▶ [What you should do]: Restate the entries below verbatim.

▶ [Raw data]:

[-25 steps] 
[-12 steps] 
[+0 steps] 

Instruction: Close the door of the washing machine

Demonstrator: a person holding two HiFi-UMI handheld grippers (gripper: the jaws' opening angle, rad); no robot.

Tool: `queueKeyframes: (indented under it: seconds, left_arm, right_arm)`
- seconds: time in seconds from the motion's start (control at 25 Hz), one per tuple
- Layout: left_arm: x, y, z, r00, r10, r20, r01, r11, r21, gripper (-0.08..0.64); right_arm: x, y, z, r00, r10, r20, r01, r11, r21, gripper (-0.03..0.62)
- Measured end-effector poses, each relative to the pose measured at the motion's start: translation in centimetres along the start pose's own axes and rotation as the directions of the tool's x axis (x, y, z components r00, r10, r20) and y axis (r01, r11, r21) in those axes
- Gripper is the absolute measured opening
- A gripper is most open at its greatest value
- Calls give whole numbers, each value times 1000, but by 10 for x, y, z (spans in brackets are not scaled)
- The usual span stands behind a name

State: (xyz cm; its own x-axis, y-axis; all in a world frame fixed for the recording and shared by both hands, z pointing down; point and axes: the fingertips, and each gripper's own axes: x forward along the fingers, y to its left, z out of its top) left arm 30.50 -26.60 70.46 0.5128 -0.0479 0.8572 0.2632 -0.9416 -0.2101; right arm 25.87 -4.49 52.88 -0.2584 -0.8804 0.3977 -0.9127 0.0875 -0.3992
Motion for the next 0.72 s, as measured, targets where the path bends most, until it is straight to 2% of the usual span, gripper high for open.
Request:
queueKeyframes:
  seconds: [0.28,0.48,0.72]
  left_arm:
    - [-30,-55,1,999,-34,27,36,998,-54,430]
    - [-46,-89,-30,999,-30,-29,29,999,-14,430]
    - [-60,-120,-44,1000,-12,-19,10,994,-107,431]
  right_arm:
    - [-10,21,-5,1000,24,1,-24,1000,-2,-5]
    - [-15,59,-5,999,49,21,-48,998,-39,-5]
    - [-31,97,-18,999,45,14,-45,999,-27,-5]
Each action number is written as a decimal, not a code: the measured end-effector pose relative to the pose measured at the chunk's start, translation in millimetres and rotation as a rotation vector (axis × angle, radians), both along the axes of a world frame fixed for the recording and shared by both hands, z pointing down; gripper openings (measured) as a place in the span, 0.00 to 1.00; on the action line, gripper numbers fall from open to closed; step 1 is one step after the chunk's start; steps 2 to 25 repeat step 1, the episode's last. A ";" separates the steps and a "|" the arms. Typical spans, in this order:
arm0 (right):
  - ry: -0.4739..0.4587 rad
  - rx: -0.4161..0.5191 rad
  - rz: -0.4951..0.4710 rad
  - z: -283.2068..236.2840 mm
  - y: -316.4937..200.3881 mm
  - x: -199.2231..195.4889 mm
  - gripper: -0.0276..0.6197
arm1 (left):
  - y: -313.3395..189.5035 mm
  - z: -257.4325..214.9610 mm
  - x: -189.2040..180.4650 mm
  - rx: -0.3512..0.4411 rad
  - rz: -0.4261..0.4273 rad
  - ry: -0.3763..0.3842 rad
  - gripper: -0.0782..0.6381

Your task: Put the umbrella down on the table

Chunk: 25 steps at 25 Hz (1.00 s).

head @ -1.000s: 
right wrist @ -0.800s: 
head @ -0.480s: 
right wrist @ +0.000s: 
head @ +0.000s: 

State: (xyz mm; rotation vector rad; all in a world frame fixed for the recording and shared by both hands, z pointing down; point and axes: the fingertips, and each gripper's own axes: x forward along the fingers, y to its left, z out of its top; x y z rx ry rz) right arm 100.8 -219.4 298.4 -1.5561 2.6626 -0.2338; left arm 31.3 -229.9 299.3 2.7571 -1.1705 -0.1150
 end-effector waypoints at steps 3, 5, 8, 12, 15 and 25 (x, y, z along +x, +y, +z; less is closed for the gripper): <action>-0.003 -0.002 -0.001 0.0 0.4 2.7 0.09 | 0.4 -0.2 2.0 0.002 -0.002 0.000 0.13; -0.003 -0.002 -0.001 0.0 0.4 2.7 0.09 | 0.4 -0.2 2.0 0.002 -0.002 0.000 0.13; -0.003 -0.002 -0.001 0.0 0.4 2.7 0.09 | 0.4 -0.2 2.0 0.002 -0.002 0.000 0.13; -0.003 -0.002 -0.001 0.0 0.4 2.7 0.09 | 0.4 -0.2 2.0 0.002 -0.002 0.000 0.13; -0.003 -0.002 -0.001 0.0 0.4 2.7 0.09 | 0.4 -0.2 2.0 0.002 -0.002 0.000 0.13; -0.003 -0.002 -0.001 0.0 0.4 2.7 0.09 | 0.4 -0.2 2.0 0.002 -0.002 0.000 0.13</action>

▶ [Answer to this problem]:
[-25 steps] 
[-12 steps] 
[+0 steps] 

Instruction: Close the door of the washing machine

Demonstrator: a person holding two HiFi-UMI handheld grippers (gripper: the jaws' opening angle, rad); no robot.

Tool: `queueKeyframes: (indented under it: seconds, left_arm, right_arm)`
- seconds: time in seconds from the motion's start (control at 25 Hz), one per tuple
- Layout: left_arm: x, y, z, r00, r10, r20, r01, r11, r21, gripper (-0.08..0.64); right_arm: x, y, z, r00, r10, r20, r01, r11, r21, gripper (-0.03..0.62)
- Measured end-effector poses, each relative to the pose measured at the motion's start: translation in centimetres along the start pose's own axes and rotation as the directions of the tool's x axis (x, y, z components r00, r10, r20) and y axis (r01, r11, r21) in those axes
- Gripper is the absolute measured opening
- A gripper is most open at its greatest value
- Calls give whole numbers, each value times 1000, but by 10 for x, y, z (spans in brackets are not scaled)
- The usual span stands behind a name

State: (xyz cm; its own x-axis, y-axis; all in a world frame fixed for the recording and shared by both hands, z pointing down; point and axes: the fingertips, and each gripper's own axes: x forward along the fingers, y to its left, z out of its top) left arm 30.50 -26.60 70.46 0.5128 -0.0479 0.8572 0.2632 -0.9416 -0.2101; right arm 25.87 -4.49 52.88 -0.2584 -0.8804 0.3977 -0.9127 0.0875 -0.3992
Motion for the next 0.72 s, as measured, targets where the path bends most, until it is straight to 2% of the usual span, gripper high for open.
Request:
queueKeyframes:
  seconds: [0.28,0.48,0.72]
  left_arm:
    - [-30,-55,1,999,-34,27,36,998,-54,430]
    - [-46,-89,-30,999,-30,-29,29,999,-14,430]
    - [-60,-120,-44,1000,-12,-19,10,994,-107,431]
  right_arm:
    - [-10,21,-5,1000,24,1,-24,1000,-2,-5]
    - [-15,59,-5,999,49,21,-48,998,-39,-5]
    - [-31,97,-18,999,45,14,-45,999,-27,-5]
Each action number is written as a decimal, not a code: the measured end-effector pose relative to the pose measured at the chunk's start, translation in millimetres and rotation as a rotation vector (axis × angle, radians), both along the axes of a world frame fixed for the recording and shared by both hands, z pointing down; gripper openings (measured) as a place in the span, 0.00 to 1.00; on the action line, gripper numbers fall from open to closed; step 1 is one step after the chunk's start; steps 2 to 25 repeat step 1, the episode's last. A ";" separates the steps and a "|" the arms. Typical spans, in this order:
arm0 (right):
  - ry: -0.4739..0.4587 rad
  - rx: -0.4161..0.5191 rad
  - rz: -0.4951..0.4710 rad
  - z: -283.2068..236.2840 mm
  - y: -316.4937..200.3881 mm
  - x: -199.2231..195.4889 mm
  - gripper: -0.0276..0.6197
arm1 (left):
  - y: -313.3395..189.5035 mm
  - z: -257.4325..214.9610 mm
  - x: -189.2040..180.4650 mm
  - rx: -0.3512..0.4411 rad
  - rz: -0.4261..0.4273 rad
  - ry: -0.3763..0.3842 rad
  - gripper: -0.0782..0.6381

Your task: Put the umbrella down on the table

Chunk: 25 steps at 25 Hz (1.00 s).

head @ -1.000s: 
right wrist @ -0.800s: 
head @ -0.480s: 
right wrist @ +0.000s: 
head @ +0.000s: 

State: (xyz mm; rotation vector rad; all in a world frame fixed for the recording and shared by both hands, z pointing down; point and axes: the fingertips, and each gripper's own axes: x forward along the fingers, y to its left, z out of its top; x y z rx ry rz) right arm 100.8 -219.4 298.4 -1.5561 2.6626 -0.2338; left arm 31.3 -229.9 299.3 2.7571 -1.1705 -0.1150
 end-effector waypoints at steps 3, 5, 8, 12, 15 and 25 (x, y, z along +x, +y, +z; less is closed for the gripper): <action>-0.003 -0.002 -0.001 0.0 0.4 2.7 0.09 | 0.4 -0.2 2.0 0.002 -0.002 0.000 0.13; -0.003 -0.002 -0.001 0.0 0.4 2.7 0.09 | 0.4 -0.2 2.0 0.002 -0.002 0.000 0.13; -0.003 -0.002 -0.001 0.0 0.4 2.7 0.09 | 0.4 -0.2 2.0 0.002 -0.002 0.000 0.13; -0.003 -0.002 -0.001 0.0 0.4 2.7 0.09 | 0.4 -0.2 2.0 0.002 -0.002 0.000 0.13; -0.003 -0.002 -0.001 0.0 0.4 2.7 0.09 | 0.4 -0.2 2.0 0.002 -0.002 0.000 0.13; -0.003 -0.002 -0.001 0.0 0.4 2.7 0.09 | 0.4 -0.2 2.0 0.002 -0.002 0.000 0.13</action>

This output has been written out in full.